== Work to complete ==
Below are records; count the lines among them that include the string "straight", and state only the number.

(Stored items)
━━━━━━━━

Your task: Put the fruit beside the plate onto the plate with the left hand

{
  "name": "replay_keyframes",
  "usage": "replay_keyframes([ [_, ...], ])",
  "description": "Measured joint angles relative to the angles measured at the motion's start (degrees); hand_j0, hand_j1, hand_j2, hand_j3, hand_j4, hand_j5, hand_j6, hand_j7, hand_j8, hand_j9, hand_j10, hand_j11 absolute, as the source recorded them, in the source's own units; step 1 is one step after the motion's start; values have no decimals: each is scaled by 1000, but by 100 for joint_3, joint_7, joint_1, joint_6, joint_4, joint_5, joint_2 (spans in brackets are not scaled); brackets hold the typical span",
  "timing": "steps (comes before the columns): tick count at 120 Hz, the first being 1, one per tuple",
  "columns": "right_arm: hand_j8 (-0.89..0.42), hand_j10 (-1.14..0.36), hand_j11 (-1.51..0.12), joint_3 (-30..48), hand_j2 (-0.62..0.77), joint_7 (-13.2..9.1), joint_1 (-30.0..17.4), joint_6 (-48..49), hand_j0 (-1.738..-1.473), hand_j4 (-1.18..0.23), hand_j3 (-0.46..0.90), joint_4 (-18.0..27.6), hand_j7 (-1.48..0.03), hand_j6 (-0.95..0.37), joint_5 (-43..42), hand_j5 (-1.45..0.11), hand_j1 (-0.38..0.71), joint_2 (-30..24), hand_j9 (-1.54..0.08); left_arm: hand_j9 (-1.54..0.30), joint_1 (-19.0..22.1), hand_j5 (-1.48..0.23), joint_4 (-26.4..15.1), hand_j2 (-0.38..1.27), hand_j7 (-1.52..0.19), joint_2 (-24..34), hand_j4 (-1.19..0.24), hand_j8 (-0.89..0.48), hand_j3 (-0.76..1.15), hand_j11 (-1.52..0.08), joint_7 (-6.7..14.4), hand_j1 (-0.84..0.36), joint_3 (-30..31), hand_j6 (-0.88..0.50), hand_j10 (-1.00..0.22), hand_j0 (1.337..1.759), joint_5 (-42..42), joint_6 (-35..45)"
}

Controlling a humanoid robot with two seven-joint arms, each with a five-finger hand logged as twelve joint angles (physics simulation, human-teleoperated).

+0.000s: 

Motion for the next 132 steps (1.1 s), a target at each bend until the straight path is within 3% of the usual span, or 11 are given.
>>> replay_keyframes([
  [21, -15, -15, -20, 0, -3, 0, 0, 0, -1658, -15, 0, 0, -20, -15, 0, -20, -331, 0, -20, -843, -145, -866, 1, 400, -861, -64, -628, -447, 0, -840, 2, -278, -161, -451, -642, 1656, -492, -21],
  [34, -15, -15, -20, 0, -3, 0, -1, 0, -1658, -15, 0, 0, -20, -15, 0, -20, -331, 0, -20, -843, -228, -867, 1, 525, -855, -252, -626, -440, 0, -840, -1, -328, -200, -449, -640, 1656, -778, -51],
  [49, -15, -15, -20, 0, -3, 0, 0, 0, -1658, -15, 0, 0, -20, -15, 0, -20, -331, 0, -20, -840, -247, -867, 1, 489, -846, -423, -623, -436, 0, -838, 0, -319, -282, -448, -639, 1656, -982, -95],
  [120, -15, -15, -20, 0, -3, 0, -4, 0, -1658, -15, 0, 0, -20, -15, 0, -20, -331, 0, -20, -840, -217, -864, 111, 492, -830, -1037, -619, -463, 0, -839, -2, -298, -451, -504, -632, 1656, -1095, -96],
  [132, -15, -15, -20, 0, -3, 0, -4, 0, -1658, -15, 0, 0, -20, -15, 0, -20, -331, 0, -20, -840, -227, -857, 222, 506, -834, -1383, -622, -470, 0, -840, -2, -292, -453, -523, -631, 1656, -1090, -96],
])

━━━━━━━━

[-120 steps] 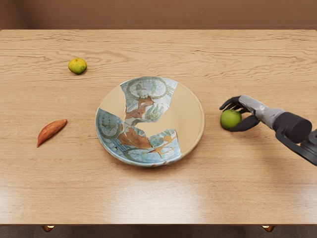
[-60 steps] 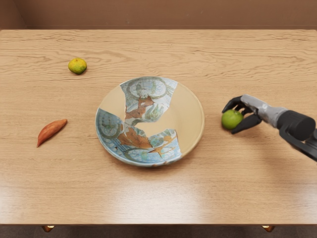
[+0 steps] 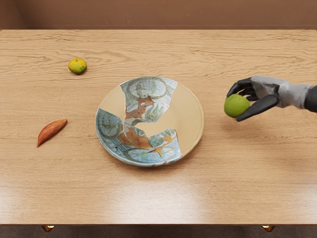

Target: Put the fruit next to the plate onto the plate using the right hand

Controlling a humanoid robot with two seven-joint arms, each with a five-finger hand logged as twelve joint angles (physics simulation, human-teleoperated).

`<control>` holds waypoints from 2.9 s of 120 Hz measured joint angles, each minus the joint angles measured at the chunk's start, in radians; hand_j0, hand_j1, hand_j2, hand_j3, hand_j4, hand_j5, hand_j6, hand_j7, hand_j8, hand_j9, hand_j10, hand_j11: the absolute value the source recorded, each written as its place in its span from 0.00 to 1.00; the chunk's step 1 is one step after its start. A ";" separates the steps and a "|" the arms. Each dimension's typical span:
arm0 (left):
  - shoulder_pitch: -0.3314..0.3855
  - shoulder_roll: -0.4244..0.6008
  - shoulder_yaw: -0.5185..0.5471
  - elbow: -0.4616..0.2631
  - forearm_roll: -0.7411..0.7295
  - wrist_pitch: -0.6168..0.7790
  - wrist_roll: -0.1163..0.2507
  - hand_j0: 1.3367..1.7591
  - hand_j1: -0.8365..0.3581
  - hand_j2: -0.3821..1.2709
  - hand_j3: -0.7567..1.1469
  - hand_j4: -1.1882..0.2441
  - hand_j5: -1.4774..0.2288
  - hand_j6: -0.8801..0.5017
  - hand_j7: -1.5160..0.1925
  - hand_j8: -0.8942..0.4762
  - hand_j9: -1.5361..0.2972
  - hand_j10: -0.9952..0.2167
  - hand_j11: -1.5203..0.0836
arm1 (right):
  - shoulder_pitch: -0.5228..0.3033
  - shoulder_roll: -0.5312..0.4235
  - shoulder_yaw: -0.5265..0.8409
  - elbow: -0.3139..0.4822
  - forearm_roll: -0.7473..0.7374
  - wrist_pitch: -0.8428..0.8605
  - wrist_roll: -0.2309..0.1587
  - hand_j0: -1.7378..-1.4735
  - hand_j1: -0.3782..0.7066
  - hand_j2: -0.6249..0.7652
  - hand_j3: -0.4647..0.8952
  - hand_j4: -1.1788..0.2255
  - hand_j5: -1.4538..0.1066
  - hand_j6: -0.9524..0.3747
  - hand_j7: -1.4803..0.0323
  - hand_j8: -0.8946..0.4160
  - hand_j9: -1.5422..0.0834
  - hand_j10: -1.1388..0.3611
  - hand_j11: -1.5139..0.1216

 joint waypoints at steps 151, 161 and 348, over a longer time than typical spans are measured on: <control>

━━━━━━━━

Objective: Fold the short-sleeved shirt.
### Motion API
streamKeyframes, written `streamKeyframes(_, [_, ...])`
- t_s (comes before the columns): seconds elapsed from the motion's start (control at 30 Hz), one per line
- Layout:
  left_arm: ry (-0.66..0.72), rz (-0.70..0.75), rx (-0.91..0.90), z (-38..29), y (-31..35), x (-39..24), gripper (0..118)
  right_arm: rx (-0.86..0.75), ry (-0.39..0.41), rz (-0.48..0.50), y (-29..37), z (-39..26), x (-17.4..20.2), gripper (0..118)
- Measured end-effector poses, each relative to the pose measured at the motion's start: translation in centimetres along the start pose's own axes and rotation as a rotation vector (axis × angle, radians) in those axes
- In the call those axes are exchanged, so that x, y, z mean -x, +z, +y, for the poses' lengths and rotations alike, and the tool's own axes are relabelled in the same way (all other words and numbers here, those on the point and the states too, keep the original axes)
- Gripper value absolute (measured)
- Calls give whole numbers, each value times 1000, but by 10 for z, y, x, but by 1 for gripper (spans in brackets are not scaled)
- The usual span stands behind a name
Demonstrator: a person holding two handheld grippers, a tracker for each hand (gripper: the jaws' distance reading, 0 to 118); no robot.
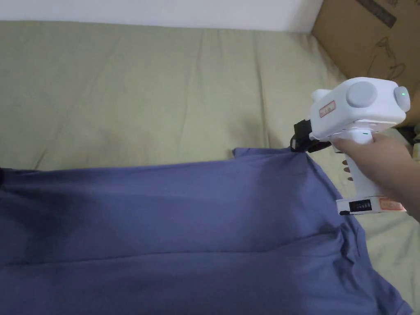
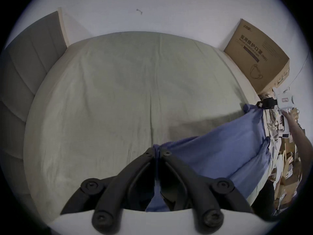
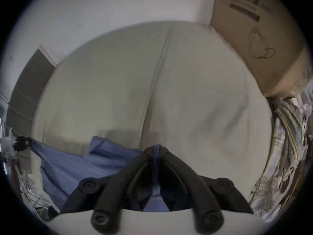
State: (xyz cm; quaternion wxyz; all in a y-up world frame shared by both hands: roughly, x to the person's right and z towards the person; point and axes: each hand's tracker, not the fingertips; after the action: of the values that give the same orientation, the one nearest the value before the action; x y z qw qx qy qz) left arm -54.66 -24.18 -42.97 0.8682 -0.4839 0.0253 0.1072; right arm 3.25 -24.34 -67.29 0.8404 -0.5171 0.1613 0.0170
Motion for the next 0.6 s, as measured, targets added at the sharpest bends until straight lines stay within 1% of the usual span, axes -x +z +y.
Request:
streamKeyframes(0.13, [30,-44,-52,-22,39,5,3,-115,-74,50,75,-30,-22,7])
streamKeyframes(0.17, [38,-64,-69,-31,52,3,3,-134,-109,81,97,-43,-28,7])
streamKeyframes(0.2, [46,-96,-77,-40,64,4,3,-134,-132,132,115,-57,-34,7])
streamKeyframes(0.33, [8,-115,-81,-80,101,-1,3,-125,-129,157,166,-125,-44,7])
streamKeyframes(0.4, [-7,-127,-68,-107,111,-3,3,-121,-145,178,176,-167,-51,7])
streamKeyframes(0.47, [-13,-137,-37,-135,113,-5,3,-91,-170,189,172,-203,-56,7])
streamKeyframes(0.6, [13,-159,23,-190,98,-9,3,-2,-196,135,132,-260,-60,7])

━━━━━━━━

== Result ==
2